” I have a meanness inside me, real as an organ. Slit me at my belly and it might slide out, meaty and dark, drop on the floor so you could stomp on it. ” (Libby, Now; p.1)
Libby Day’s family was killed by her brother when she was 7. In 1985, her 15-year-old brother, Ben, took an ax to her mother and two older sisters, and, 24 years later, the girl coined by the tabloids as “the Lone Survivor of the Prairie Massacre” is still seething with anger over everything she lost. Family life was not all that nurturing in the impoverished Day household, what with a deadbeat dad running the farm into the ground before taking off and a mother so overwhelmed she just gave up.
I wanted him to feel sorry for me, to float around in my big empty pool of pity. (Libby, Now; p.155)
At 32, Libby can barely take care of herself. She cannot hold down a job. Anti-social behavior has become her default defense mechanism. She has lived on the “Baby Day” trust fund that has kept her out of the work force but now has dried up. “People move on to help others.” Not knowing what she is in for, she accepts an invitation to appear at the Kill Club, an underground organization for enthusiasts of infamous crime cases. Soon she discovers that the ghoulish fans believe Ben’s innocence and have plans for his acquittal. Cash in hand, she bites the bullet and reopens communication with everyone who figured in the case, including the imprisoned Ben, their worthless father, a girl who accused Ben of molesting her, and an elusive girlfriend.
The whole story of which the narrative alternates between present day Libby and the fateful day on which her family was murdered, hinges on the muddled details of the murder, as well as the whereabouts of everyone who figured in the case. As Libby starts examining the massacre from an adult perspective, she finds that the profit motive is less of an incentive than her desire to know the truth, which Flynn shrewdly doles out in vivid flashbacks that lead up to the killings. Many subplots intertwine with the main event, but nonetheless point to Ben as the killer. He has no alibi. He has been arrested and charged based on rumors in the community that he is involved in Satanist practice. The book moves at a steady pace, but it’s the last quarter that really puts one on the edge of the seat, as Libby’s the time-split narratives merge, which adds to the suspense and renders the atmosphere eerily macabre.

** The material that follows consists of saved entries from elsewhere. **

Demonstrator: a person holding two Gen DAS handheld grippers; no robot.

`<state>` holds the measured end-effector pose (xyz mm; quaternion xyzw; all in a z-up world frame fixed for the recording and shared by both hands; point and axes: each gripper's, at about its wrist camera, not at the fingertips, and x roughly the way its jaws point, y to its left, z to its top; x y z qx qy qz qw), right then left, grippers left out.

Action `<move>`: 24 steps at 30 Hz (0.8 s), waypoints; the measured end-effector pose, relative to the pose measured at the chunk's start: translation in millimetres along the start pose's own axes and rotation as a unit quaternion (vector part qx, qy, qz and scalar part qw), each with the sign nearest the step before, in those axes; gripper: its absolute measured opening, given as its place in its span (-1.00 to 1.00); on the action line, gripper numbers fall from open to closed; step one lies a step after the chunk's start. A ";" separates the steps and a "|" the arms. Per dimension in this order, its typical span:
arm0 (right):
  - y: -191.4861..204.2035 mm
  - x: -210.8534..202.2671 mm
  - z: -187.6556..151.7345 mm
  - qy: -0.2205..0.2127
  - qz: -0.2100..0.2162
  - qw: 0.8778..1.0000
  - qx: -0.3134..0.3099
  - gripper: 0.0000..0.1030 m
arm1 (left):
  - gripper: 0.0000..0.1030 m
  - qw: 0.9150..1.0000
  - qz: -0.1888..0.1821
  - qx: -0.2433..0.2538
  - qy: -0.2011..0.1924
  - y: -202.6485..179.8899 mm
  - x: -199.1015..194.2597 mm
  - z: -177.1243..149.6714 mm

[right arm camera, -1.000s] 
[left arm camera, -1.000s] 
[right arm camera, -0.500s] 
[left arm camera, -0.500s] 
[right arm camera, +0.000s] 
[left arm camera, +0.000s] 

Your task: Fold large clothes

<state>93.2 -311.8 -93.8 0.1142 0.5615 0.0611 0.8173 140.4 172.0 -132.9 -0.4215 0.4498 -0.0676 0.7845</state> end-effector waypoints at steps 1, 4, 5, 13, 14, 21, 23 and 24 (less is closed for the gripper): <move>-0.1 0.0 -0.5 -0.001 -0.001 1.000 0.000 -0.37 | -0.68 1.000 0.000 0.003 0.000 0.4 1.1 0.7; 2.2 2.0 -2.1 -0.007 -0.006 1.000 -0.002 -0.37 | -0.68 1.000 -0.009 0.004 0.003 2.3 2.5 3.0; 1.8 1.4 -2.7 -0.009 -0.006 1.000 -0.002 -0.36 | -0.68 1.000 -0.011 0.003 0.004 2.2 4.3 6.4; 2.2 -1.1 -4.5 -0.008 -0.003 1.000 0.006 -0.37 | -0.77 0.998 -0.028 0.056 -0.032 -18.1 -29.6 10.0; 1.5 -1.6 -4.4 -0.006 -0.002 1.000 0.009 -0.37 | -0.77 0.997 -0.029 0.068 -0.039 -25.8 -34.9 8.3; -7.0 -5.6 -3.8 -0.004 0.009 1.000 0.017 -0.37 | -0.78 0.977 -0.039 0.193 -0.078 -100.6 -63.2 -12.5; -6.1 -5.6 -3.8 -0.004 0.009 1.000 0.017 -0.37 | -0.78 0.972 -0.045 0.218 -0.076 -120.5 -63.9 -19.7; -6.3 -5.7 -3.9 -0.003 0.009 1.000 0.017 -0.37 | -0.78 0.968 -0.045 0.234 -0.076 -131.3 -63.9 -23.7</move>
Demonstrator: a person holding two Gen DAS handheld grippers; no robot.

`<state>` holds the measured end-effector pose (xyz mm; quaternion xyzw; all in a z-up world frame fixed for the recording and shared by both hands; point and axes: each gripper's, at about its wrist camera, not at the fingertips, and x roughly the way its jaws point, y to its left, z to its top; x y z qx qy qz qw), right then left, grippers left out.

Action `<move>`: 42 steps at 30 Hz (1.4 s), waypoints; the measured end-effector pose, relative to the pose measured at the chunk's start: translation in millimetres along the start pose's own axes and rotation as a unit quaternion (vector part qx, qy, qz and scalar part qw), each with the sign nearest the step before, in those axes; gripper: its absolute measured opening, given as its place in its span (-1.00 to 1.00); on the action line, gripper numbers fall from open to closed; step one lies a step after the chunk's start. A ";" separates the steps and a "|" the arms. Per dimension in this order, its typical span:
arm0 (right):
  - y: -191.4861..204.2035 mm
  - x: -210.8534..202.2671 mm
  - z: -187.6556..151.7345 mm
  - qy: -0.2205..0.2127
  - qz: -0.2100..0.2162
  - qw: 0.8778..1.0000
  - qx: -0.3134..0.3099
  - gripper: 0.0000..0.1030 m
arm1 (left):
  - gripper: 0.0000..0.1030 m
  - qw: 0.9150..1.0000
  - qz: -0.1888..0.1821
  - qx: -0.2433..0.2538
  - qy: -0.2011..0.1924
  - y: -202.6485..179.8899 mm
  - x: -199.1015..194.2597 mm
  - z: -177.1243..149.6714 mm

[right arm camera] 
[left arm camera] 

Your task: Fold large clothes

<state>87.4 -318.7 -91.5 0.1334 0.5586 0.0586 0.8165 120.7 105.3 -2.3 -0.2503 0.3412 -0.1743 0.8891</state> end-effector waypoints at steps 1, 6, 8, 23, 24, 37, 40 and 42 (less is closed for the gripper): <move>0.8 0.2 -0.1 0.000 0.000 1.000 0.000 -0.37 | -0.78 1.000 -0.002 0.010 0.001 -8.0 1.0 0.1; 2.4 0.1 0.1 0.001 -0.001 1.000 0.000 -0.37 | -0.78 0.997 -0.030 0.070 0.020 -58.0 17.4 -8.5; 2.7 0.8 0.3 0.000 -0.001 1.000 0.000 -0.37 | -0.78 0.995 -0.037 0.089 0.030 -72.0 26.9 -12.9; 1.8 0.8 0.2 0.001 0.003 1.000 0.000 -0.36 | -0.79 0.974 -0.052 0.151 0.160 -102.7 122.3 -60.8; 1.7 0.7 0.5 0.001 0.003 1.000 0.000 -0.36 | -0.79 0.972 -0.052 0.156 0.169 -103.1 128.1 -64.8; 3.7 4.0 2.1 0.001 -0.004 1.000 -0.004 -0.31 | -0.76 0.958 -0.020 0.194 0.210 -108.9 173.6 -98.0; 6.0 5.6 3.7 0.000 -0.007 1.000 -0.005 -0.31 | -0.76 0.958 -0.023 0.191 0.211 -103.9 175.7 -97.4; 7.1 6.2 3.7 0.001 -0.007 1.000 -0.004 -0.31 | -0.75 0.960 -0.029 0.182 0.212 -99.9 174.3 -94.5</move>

If there’s a conscious theme here, it has to do with people who are trying so hard to achieve a sense of closure if it’s at the cost of the truth. Truth and partial truth really matter in the verdict here. Also, children and teenager want to make something that get bigger than they are to happen, and the chaos that follows when no responsible adults are around can be disastrous. This book reminds me of In Cold Blood but with more twists. It really evokes the drab small-town life and the helplessness of parenthood.The pace can be tighter and story shorter–a little too convoluted that the twist at the end can barely save the drag.